# Общий раздел > Чувства > Эмоции и чувства >  Дежавю

## Irina

_Если вы когда-нибудь испытывали это мимолетное, таинственное ощущение, когда что-то новое, что вы в первый раз видите, кажется вам знакомым, значит, вас был опыт переживания дежа вю. Это ощущение, как правило, длится недолго – всего от 10 до 30 секунд – однако 96% жителей Земли утверждают, что испытывали его хотя бы один раз._ 

*Испытывали вы такое чувство когда-нибудь? И что это? Есть хоть какое-то объяснение этому состоянию?*

----------


## Sanych

Бывало и не раз. По детству чаще. Сейчас редко.

----------


## Irina

У меня тоже бывало. В детстве -  часто, сейчас гораздо реже. Но я так и не понимаю почему это происходит.

----------


## Sanych

Мне кажется что я во сне такое видел.

----------


## Irina

У меня иногда такое чувство возникает в совершенно незнакомых местах и по отношению к совершенно незнакомым людям. Не знаю, врядли это мне как-то могло присниться.

----------


## Jemal

У меня тоже такое бывало. Редко, но метко) Прям сам удивляешься увиденному.

----------


## Asteriks

Было раньше часто. А сейчас что-то нет.

----------


## Irina

Может кто знает, как это чувство ученые объясняют?

----------


## HARON

Бывает... Но учёные по моему игнорируют эту проблемму. Чаще её затрагивают верующие и писатели-фантасты.

----------


## Irina

Впечатление от дежавю может быть таким сильным, что воспоминания о нём могут сохраниться на годы.

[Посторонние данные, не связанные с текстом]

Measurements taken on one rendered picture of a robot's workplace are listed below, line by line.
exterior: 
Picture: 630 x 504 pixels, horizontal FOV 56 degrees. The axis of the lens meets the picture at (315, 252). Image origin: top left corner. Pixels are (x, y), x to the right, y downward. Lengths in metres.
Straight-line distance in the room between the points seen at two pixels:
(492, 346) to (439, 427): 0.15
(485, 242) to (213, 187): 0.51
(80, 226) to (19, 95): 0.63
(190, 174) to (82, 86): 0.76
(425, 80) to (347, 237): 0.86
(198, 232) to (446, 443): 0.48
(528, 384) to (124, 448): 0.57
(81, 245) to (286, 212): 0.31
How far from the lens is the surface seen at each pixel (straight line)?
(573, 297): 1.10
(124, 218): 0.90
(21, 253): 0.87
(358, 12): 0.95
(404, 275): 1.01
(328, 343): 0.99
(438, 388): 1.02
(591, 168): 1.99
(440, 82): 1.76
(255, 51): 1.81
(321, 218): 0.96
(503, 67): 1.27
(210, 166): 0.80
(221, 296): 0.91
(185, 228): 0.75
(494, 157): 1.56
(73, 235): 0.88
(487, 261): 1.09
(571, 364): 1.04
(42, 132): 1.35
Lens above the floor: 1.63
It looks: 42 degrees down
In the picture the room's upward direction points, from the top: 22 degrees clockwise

Однако, как правило, человеку не удается восстановить в памяти никаких подробностей о тех событиях, о которых, как ему кажется, он помнил, когда испытывал дежавю.

Состояния дежавю сопровождается деперсонализацией: реальность становится расплывчатой и неясной. Пользуясь терминологией Фрейда, можно сказать, что наступает «дереализация» личности — как бы отрицание ею реальности. Бергсон определял дежавю как «воспоминание о настоящем»: он считал, что восприятие реальности в этот момент внезапно раздваивается и отчасти как бы переносится в прошлое.

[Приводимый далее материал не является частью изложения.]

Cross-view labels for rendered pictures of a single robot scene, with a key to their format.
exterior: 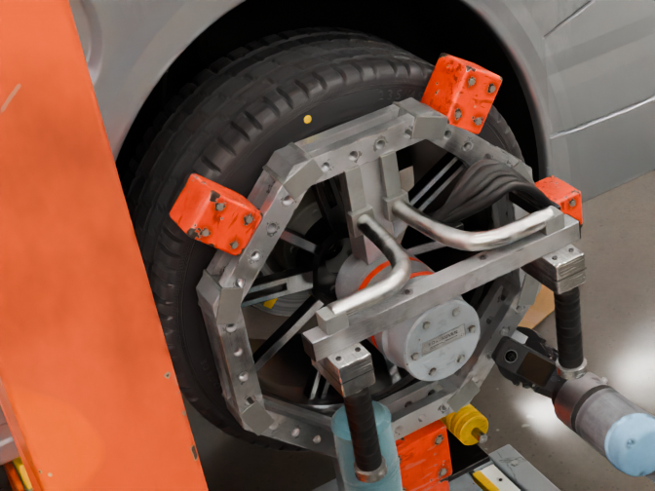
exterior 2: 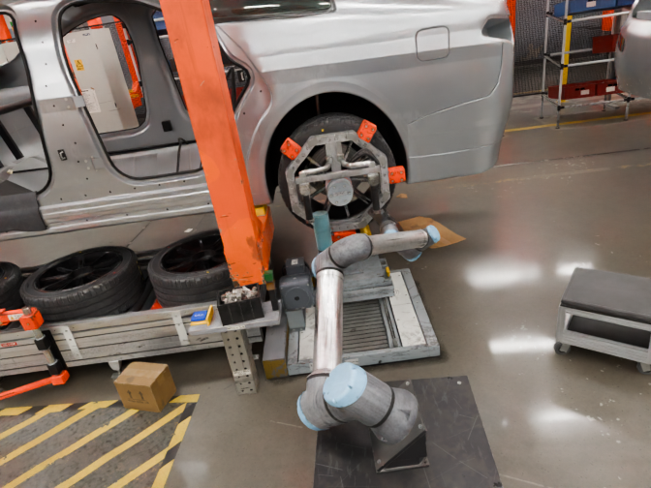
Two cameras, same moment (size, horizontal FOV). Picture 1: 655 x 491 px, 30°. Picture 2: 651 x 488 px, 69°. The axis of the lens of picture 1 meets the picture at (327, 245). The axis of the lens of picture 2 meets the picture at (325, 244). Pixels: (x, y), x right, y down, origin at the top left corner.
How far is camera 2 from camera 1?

Дежавю достаточно распространённое явление, исследования показывают, что до 97 % здоровых людей испытывали это состояние хотя бы однажды, а больные эпилепсией значительно чаще. Однако его не удаётся вызвать искусственно и каждый конкретный человек его испытывает редко. По этой причине научные исследования дежавю затруднены.

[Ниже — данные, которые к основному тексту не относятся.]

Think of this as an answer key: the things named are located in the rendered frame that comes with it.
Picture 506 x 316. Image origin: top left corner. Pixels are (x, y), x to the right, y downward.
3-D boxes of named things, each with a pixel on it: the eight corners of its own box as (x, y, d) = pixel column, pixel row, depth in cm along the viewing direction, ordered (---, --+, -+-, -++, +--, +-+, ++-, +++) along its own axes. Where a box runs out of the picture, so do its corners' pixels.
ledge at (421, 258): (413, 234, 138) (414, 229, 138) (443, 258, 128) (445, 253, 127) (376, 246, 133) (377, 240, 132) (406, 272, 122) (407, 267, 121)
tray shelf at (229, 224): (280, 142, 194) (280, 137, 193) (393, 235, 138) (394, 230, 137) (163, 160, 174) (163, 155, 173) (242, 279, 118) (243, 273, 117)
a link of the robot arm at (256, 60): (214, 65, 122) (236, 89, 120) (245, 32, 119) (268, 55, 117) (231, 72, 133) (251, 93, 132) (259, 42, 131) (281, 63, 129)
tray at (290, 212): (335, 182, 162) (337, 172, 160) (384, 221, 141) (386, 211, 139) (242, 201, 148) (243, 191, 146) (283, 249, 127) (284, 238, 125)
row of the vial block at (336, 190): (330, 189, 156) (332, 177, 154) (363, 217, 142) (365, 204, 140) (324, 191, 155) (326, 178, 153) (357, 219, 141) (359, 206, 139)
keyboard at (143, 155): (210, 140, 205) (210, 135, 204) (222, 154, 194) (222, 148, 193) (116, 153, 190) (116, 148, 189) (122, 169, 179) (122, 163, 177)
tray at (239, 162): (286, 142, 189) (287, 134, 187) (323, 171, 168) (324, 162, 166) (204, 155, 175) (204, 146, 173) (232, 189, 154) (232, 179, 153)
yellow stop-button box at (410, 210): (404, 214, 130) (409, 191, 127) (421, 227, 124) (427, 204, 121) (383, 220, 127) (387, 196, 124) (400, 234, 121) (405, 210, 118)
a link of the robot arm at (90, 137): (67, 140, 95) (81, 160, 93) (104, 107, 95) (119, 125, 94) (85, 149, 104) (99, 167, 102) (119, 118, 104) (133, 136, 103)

Причины явления точно не установлены, считается, что оно может быть вызвано взаимодействием процессов в областях мозга, отвечающих за память и восприятие. Существует гипотеза, что при возникновении дополнительных нейронных связей воспринимаемая информация может поступать в область памяти раньше, чем в аппарат первичного анализа. Поэтому мозг, сравнивая ситуацию, с её копией, уже поступившей в память, приходит к выводу, что это уже было.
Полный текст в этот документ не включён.